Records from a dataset
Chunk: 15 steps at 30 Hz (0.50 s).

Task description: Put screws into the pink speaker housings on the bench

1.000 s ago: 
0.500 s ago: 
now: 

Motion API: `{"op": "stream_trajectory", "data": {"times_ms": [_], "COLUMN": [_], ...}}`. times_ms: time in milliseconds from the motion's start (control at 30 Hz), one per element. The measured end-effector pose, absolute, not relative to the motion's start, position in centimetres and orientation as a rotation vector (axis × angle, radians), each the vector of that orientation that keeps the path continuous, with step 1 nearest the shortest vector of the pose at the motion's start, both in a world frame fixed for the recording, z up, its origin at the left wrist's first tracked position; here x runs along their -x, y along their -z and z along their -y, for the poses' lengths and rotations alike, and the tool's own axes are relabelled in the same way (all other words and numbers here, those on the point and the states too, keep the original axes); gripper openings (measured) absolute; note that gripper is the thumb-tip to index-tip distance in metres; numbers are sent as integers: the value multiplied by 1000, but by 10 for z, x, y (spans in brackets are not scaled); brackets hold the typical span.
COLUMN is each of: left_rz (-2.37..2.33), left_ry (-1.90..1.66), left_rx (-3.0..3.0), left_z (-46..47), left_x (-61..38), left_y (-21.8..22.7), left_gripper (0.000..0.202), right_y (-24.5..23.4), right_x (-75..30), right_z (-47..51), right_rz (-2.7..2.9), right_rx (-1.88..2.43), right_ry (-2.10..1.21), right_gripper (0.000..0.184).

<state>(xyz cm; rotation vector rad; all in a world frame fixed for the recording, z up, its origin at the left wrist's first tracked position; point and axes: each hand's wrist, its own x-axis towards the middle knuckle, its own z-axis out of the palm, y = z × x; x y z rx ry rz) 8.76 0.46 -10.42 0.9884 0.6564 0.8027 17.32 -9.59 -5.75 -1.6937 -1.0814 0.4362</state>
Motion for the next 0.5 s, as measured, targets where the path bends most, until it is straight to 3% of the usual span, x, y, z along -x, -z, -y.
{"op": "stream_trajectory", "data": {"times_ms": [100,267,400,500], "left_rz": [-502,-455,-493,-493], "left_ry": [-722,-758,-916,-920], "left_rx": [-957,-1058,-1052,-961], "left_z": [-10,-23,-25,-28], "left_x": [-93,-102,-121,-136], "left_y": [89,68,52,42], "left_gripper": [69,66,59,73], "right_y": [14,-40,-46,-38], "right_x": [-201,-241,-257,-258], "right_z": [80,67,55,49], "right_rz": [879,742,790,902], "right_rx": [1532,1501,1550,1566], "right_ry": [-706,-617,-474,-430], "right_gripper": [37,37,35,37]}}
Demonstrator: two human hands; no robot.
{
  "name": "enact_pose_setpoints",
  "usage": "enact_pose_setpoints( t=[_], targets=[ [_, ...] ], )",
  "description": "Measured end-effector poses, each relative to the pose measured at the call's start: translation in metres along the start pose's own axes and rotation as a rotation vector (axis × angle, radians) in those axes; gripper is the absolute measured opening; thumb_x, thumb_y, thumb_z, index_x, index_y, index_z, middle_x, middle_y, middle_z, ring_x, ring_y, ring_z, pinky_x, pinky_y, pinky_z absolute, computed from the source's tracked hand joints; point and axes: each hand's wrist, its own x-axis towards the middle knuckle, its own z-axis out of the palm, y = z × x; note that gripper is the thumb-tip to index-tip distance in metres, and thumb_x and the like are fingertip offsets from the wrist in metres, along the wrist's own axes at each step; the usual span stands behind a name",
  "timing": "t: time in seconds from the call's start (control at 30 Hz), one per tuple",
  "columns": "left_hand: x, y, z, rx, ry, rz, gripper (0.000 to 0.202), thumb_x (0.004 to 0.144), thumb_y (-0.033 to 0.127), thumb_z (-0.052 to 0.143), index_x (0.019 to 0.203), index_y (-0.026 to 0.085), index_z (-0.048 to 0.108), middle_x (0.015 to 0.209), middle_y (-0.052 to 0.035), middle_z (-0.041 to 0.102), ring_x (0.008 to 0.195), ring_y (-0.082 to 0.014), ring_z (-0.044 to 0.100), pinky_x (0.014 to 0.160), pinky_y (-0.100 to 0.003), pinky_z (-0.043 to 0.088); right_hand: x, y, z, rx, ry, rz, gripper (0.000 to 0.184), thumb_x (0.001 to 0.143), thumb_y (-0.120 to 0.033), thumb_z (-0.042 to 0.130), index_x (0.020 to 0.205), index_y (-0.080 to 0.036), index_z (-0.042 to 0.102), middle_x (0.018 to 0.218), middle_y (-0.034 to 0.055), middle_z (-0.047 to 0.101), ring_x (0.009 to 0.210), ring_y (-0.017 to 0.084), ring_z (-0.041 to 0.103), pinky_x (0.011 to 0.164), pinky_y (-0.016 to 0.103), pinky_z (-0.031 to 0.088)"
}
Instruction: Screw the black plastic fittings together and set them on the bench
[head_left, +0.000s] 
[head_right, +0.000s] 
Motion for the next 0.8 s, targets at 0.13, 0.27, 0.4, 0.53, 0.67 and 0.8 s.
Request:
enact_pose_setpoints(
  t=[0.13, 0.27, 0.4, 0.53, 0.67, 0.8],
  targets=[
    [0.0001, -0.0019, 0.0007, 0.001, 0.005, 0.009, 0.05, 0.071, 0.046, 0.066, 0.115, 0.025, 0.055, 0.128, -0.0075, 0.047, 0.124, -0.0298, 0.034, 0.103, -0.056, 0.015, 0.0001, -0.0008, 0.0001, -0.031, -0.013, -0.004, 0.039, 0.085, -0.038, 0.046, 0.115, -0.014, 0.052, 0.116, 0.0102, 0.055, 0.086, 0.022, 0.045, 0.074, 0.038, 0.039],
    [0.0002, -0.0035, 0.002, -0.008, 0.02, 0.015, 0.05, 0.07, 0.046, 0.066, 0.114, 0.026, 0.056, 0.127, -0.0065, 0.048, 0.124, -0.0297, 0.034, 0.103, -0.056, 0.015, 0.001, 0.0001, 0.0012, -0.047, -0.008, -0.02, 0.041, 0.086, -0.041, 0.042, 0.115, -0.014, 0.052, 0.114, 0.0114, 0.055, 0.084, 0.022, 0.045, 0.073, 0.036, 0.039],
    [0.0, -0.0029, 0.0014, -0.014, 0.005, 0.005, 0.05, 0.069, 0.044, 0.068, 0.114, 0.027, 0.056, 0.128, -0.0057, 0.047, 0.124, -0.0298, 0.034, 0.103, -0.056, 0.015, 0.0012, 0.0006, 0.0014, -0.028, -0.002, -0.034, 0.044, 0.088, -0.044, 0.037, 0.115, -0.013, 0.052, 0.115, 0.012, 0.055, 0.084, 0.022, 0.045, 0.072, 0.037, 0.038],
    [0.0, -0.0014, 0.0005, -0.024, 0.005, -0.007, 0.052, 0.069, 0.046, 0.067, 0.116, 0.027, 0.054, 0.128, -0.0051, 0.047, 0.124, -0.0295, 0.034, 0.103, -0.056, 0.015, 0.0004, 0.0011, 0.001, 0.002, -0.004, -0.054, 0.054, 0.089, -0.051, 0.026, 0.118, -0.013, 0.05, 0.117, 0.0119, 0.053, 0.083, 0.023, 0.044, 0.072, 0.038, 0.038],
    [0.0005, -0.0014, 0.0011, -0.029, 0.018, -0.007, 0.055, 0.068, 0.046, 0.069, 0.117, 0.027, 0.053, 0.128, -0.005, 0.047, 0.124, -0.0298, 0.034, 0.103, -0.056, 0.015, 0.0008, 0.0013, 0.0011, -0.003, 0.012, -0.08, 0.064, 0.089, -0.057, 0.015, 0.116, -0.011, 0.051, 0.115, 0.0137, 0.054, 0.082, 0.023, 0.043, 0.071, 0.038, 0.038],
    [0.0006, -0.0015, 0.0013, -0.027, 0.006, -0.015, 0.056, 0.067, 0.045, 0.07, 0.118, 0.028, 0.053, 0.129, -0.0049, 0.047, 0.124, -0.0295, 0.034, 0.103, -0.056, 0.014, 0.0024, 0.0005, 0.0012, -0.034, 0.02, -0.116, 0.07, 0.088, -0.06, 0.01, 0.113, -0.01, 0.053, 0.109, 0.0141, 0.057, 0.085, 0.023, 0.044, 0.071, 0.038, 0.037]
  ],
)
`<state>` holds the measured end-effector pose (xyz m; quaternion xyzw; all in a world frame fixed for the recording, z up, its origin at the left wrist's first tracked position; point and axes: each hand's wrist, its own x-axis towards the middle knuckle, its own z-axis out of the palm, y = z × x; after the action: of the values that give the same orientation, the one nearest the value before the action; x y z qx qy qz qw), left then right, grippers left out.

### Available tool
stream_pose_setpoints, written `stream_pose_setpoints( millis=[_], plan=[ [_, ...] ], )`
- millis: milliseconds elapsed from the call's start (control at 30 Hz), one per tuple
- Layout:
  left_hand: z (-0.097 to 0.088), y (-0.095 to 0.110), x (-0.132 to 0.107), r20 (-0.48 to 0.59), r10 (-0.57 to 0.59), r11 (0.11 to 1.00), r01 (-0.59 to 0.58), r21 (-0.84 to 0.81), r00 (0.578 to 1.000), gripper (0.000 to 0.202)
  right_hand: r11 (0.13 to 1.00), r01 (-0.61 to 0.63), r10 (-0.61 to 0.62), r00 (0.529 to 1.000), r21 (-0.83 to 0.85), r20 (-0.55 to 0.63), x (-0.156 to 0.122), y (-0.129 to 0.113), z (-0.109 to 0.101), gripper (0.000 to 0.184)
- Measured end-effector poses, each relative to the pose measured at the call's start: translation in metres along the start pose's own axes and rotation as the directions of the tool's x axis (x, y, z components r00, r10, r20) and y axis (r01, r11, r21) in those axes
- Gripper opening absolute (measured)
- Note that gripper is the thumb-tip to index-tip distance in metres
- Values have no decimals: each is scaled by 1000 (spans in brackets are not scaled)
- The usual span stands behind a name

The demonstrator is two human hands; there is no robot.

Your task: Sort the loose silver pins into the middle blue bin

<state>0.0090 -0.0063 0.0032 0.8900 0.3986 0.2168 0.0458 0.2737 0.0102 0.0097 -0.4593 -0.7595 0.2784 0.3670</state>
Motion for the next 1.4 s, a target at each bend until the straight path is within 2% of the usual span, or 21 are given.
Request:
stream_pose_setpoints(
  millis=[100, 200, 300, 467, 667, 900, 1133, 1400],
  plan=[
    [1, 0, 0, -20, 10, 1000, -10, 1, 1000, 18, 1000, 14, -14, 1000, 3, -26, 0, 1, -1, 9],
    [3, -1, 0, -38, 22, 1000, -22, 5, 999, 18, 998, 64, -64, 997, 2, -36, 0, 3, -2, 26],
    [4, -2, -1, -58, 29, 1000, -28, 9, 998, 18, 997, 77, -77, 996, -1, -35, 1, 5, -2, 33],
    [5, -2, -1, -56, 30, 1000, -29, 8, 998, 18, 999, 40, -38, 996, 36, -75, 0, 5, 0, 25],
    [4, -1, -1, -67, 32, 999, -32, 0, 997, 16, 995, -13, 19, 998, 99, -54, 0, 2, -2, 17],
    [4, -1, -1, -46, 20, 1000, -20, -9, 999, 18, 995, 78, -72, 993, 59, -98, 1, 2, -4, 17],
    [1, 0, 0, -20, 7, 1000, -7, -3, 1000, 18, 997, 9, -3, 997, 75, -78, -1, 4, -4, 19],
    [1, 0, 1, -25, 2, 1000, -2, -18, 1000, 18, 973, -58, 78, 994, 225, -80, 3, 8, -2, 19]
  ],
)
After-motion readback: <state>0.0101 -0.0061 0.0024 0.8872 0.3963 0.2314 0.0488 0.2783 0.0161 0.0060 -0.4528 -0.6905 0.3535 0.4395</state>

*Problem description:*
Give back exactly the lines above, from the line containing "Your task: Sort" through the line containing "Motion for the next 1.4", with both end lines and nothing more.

*Answer for the task:*
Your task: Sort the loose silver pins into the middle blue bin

<state>0.0090 -0.0063 0.0032 0.8900 0.3986 0.2168 0.0458 0.2737 0.0102 0.0097 -0.4593 -0.7595 0.2784 0.3670</state>
Motion for the next 1.4 s, a target at each bend until the straight path is within 2% of the usual span, or 21 are given.

This output has come to an end.